▸ **Task instructions**: Print this span of the material below exactly: the line with "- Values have", the line with "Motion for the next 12", and every line between them, but nothing else.

━━━━━━━━

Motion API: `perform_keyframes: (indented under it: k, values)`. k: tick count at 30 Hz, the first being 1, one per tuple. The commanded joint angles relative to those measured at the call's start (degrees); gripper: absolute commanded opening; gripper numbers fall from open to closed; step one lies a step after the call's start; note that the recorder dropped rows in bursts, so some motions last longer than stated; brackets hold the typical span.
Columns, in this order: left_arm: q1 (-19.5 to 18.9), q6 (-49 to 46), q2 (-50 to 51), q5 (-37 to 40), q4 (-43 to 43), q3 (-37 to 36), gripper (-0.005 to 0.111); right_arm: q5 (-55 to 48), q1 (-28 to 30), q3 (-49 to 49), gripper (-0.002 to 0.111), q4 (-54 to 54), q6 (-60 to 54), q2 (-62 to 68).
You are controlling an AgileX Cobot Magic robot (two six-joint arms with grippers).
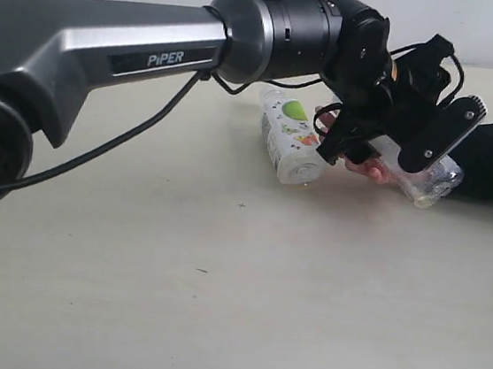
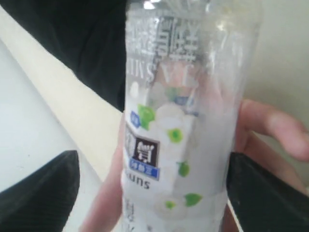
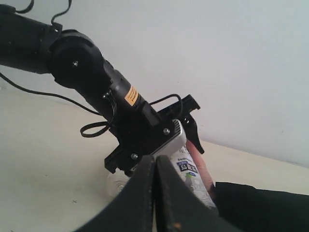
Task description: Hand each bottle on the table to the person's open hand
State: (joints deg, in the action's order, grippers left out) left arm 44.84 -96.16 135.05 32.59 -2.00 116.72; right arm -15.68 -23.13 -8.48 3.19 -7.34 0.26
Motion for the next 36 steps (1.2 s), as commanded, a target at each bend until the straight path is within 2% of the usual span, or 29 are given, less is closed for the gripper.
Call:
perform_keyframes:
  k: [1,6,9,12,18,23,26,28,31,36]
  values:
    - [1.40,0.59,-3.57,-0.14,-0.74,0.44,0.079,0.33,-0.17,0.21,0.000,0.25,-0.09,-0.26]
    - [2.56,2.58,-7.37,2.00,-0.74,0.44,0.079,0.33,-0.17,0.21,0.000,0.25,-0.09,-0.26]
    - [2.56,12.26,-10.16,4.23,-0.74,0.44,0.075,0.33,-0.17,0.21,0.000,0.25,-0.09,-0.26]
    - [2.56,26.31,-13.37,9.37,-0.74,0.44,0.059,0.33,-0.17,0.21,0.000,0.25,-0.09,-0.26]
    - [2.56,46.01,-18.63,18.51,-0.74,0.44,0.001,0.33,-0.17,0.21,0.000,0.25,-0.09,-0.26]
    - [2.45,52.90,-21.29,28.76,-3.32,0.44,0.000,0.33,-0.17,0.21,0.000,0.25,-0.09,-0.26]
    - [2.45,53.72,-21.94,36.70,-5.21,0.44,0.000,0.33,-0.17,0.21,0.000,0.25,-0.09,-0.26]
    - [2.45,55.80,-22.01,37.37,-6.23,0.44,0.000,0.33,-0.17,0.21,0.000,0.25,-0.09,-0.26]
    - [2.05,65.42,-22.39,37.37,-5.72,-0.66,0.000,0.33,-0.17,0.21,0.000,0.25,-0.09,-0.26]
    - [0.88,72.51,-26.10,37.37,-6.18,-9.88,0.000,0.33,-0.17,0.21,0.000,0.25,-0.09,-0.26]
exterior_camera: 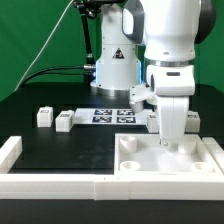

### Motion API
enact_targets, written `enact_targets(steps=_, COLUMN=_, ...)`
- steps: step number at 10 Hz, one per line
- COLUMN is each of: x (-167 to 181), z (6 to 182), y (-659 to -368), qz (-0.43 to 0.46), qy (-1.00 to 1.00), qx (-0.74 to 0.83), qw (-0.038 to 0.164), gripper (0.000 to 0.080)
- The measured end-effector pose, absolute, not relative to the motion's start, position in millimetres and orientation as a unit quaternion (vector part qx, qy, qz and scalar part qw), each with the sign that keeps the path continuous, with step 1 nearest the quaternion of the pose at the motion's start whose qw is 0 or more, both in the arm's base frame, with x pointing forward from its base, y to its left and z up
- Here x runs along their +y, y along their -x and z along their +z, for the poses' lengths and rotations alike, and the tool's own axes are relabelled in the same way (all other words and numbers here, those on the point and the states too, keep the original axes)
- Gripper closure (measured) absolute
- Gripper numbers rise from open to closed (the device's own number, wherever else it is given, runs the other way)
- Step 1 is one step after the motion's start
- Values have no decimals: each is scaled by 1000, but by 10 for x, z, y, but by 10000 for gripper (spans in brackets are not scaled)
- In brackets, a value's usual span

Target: Assemble one leg

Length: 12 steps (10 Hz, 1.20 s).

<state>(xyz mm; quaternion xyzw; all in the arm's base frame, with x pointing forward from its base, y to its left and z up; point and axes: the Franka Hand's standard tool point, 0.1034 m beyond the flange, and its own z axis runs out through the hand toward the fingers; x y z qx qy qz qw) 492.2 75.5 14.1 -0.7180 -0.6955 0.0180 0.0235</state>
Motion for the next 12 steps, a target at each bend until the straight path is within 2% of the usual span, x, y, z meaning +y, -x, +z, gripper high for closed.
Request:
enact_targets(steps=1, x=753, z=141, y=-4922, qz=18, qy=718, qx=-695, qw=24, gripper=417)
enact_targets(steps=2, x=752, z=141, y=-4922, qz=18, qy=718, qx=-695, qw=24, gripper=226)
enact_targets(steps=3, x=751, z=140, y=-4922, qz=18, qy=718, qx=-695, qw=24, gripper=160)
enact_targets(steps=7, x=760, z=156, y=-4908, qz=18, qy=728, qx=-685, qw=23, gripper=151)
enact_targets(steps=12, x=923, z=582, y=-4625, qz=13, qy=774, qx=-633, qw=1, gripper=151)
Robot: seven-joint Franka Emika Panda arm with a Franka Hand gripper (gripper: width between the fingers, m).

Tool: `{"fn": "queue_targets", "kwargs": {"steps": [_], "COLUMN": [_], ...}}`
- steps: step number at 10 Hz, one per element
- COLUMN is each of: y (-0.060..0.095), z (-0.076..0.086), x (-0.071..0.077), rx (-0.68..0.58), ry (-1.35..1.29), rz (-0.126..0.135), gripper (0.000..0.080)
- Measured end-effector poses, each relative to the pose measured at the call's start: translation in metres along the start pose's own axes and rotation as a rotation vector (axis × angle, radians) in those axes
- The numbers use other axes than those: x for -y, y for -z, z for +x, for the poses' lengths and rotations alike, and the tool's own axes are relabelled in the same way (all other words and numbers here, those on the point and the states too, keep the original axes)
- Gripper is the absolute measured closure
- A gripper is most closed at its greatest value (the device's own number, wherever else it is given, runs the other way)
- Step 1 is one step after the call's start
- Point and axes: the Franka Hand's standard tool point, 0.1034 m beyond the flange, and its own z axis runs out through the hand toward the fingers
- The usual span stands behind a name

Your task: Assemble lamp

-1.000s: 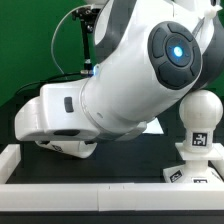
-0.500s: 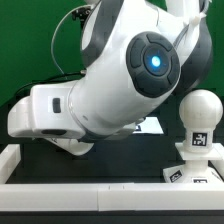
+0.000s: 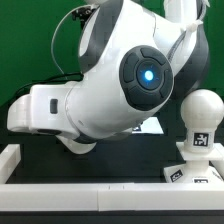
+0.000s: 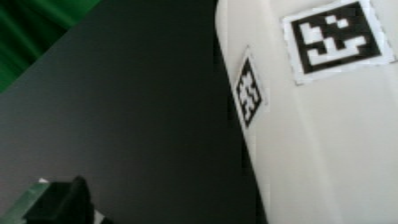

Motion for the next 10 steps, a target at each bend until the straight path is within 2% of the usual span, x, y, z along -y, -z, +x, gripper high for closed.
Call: {"fn": "queue_targets", "kwargs": {"steps": [1, 3, 4, 5, 6, 10], "y": [0.0000, 0.0000, 0.0000, 0.0000, 0.0000, 0.0000], "z": [0.0000, 0.0000, 0.0000, 0.0000, 0.0000, -0.0001], "x": [0.0000, -0.0001, -0.0001, -0.0001, -0.0001, -0.0001], "rx": [0.000, 0.000, 0.000, 0.000, 0.000, 0.000], "ry": [0.000, 0.000, 0.000, 0.000, 0.000, 0.001], "rz": [0.000, 0.000, 0.000, 0.000, 0.000, 0.000], "gripper": [0.0112, 0.0463, 0.0598, 0.0598, 0.0748, 0.0757]}}
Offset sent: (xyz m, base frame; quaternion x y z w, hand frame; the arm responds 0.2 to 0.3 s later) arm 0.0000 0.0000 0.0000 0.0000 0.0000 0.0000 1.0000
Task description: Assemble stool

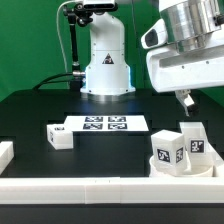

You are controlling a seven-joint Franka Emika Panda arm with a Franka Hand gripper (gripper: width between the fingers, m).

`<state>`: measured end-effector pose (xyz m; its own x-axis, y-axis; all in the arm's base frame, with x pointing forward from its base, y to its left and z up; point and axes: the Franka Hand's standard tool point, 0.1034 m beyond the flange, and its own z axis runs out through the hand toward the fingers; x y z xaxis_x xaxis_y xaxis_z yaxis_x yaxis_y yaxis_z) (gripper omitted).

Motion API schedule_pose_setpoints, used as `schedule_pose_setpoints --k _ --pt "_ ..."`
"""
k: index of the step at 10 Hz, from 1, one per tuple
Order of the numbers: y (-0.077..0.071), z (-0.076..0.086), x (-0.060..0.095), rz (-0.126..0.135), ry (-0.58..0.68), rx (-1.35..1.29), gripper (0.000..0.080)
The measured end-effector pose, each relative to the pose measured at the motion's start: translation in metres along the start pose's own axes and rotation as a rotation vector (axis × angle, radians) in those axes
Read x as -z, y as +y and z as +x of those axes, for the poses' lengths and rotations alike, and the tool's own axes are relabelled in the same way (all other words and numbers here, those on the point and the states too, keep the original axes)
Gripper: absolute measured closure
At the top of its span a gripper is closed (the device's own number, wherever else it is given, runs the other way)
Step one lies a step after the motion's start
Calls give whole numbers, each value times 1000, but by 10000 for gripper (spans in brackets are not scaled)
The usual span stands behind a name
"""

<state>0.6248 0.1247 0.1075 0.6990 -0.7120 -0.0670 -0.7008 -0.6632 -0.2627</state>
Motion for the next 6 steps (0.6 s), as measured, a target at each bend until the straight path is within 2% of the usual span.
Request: schedule_pose_setpoints --k 2,6 --pt "-5 0 3 -35 -7 193 151" --pt "-6 2 3 -36 -8 482 151"
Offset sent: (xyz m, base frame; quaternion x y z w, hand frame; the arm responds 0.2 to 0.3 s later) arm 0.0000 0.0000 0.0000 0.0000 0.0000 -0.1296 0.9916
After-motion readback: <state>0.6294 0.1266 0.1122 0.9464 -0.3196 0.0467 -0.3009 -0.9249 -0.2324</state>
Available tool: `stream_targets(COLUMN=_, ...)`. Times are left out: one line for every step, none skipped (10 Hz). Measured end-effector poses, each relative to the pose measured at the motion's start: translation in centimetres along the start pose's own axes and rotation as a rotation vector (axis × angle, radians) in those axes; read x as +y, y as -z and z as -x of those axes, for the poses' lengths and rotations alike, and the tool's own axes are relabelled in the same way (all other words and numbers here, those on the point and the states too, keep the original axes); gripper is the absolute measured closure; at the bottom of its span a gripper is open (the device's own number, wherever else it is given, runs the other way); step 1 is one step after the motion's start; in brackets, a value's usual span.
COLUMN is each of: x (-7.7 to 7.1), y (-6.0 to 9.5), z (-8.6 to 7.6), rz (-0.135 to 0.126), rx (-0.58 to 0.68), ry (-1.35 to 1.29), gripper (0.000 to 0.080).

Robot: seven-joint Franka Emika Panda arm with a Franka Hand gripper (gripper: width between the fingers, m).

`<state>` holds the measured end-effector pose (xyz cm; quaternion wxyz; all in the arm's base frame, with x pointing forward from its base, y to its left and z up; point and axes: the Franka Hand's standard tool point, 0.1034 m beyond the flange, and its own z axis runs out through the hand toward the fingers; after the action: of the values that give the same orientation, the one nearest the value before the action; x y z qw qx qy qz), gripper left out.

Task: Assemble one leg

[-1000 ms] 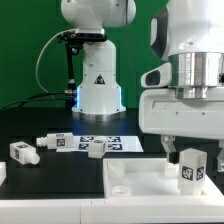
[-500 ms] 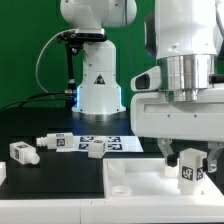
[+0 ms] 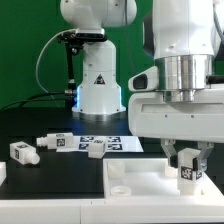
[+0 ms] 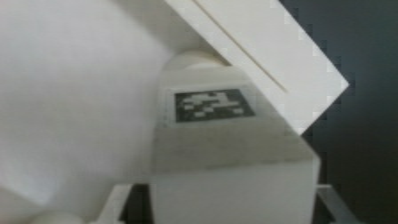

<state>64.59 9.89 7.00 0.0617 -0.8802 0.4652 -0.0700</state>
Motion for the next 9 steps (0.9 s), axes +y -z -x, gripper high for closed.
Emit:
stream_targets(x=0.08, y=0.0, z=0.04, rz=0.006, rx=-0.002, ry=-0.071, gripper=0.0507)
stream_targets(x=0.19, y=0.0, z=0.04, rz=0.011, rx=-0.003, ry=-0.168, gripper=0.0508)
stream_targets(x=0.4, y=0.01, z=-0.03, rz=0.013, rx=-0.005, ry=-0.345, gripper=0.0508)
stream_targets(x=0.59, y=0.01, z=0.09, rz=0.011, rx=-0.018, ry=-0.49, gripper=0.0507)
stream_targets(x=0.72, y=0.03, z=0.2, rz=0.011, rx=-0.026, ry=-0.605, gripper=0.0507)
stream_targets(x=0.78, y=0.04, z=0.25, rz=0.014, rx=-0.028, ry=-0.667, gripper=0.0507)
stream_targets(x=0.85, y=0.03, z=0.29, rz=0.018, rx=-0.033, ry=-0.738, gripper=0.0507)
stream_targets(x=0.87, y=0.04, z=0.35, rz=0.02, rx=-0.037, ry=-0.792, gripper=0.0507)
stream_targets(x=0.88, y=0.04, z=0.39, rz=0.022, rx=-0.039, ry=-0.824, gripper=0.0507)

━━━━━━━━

▸ **Answer section**:
- Values have no decimals: each is scaled by 1000, but by 10 for x, z, y, but by 10000 for gripper (spans in brackets are not scaled)
- In brackets, a value's usual span

Target: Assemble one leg

Length: 12 steps (10 Hz, 1.20 s).

<state>(xyz mm; quaternion xyzw; all in the arm's base frame, with x pointing forward from its base, y to its left and z up; point and axes: the Franka Hand's standard tool point, 0.1034 m beyond the flange, and its own z axis runs out through the hand toward the fingers; x y z qx qy qz qw) 492.2 75.5 14.1 -0.7180 -0.6955 0.0180 0.0235</state>
Motion for the next 12 steps, a target at each bend until the straight path is within 2% of the usual span, x, y, z meaning +y, -x, +z, gripper high for closed.

Nothing else remains to be done in this exercise.